Exercise description >>
Can you find the lines of the listing that include "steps" and copy every one?

Given material >>
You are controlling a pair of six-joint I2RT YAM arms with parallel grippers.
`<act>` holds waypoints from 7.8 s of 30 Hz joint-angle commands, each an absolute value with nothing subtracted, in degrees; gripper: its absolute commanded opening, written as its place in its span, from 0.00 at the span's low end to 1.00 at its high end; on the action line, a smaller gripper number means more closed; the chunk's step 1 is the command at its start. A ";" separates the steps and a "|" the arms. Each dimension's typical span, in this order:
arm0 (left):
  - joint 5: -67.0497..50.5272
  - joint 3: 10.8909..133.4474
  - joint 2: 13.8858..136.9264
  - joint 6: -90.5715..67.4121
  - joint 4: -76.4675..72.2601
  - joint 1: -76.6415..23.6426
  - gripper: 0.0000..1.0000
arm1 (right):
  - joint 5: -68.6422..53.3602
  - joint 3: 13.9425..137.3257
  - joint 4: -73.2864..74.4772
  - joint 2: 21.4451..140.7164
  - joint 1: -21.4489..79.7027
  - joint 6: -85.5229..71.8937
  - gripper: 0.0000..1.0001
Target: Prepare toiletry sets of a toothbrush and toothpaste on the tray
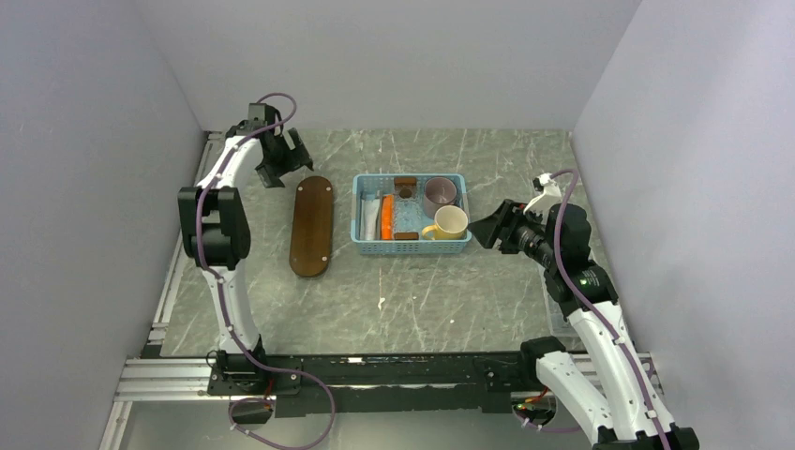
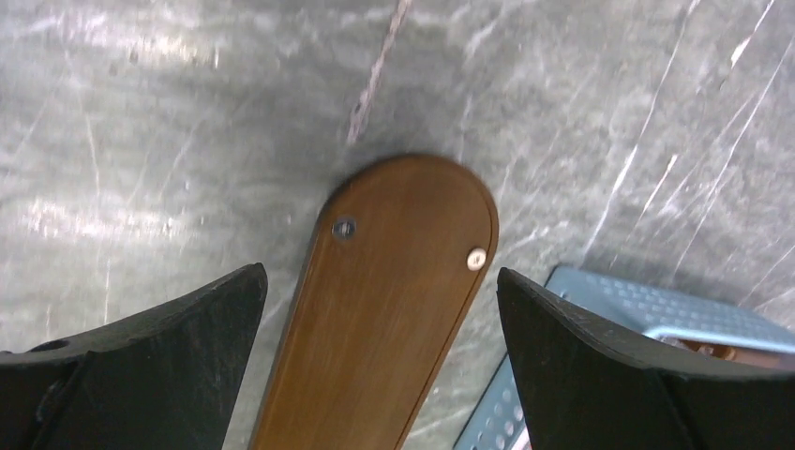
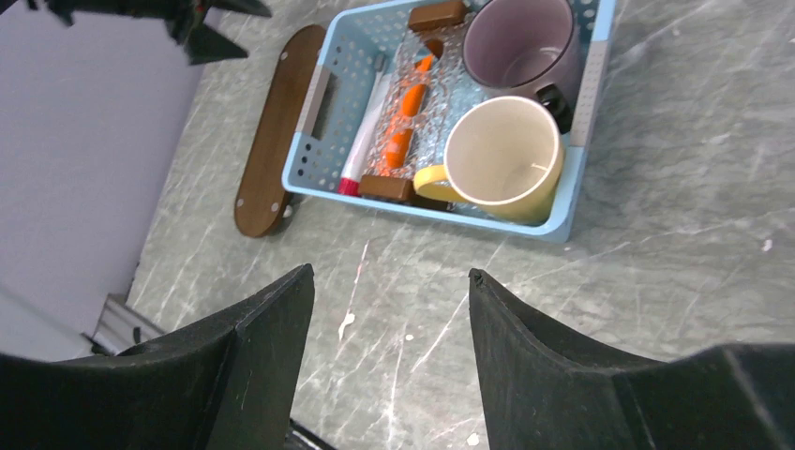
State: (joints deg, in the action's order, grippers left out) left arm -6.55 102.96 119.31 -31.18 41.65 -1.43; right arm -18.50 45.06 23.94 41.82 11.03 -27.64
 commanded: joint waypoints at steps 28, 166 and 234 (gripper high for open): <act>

Finished task >>
`<act>` holds waypoints from 7.8 s of 30 Hz joint-angle commands, each an absolute value with nothing subtracted, in degrees; gripper: its absolute commanded opening, written as its place in its span, from 0.00 at the span's low end to 1.00 at its high end; on the action line, a smaller gripper number means more closed; the chunk's step 1 is the command at its start. A ";" separates the steps and a "|" the arms. Each dimension's typical span, in this order:
 commanded: joint waypoints at steps 28, 166 and 234 (gripper high for open): <act>

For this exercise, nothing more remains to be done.